*DIRECTIONS*
Please produce a character-exact copy of the listing that follows, omitting all images.
*-*-*
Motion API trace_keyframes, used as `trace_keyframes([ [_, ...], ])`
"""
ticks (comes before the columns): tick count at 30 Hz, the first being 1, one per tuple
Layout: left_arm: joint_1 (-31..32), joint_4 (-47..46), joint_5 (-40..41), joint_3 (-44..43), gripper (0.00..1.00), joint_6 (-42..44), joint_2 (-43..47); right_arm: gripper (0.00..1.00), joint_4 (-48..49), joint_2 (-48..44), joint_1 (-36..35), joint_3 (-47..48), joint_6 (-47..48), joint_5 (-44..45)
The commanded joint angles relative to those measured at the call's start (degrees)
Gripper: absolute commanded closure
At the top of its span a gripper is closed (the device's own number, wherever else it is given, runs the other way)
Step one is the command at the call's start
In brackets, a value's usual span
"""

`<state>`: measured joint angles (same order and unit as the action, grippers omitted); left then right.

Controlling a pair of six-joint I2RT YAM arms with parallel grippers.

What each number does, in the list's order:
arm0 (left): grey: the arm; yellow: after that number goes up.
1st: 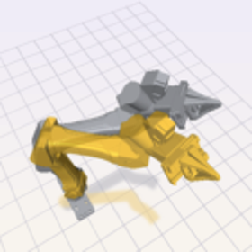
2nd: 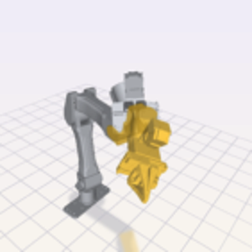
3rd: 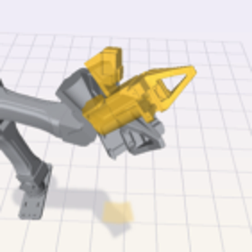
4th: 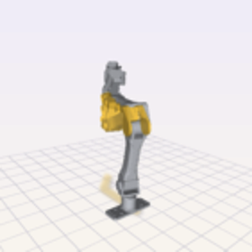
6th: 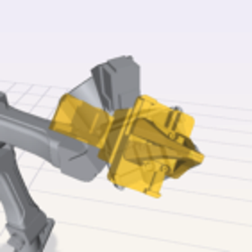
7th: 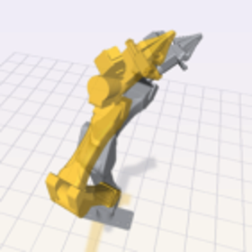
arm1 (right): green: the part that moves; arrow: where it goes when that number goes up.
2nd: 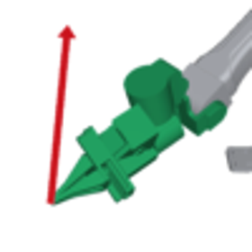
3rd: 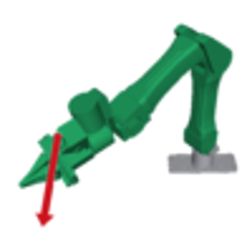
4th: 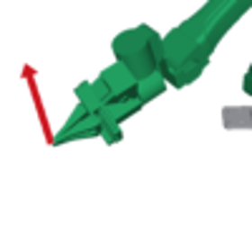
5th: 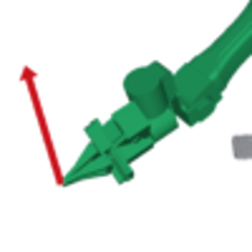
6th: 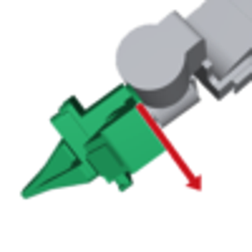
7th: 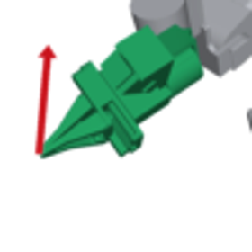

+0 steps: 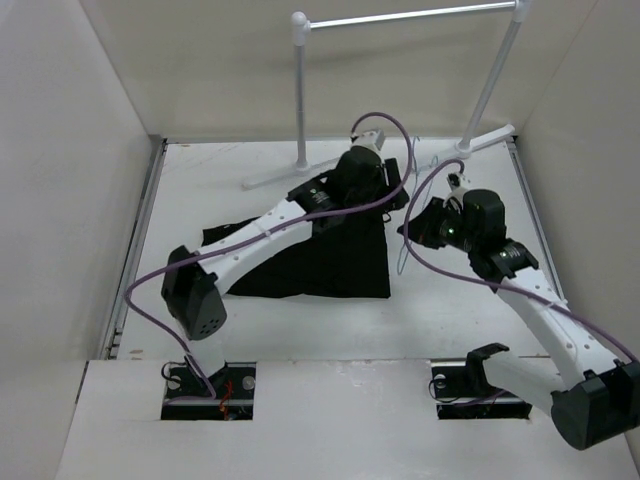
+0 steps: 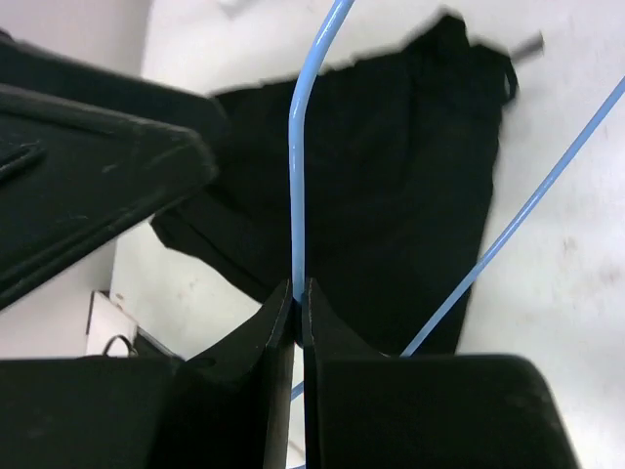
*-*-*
*WRITTEN SOLUTION*
Motion API trace_keyframes, used as `trace_keyframes([ [_, ...], ])`
"""
ticks (comes before the columns): tick count at 30 Hz, the first being 1, one per tuple
Layout: left_arm: joint_1 (-31..32), joint_4 (-47..46), joint_5 (-40..41), joint_3 (-44..43), gripper (0.00..1.00), joint_6 (-42..44), joint_2 (-43..47); right_arm: gripper (0.00..1.00), joint_4 (-48..49), joint_2 (-48..44), joint_1 (-36..35), joint_3 (-47..48), joint_6 (-47..48), joint_5 (-44..45)
The commanded joint angles relative to those measured at the call's start (degrees)
Gripper: absolute commanded closure
At the top of its span a gripper is closed (the device's own number, wherever else it is given, runs the other way)
Step one is the command at the call's start
In brackets, a value's usual span
"""

`<state>`: measured joint angles (same order and unit as the action, grippers omitted); left then right.

Controlling a pair of six-joint I2RT YAM arms with parallel grippers.

What each number does, in the list's order:
arm0 (left): grey: the arm; yellow: after that number goes up.
1st: 
2nd: 
3rd: 
4th: 
6th: 
7th: 
arm1 (right): green: the part that moves; arrow: where it goes when that number goes up.
2nd: 
3rd: 
4th: 
5th: 
6th: 
7th: 

+0 steps: 
+0 steps: 

Thus the exercise is complete.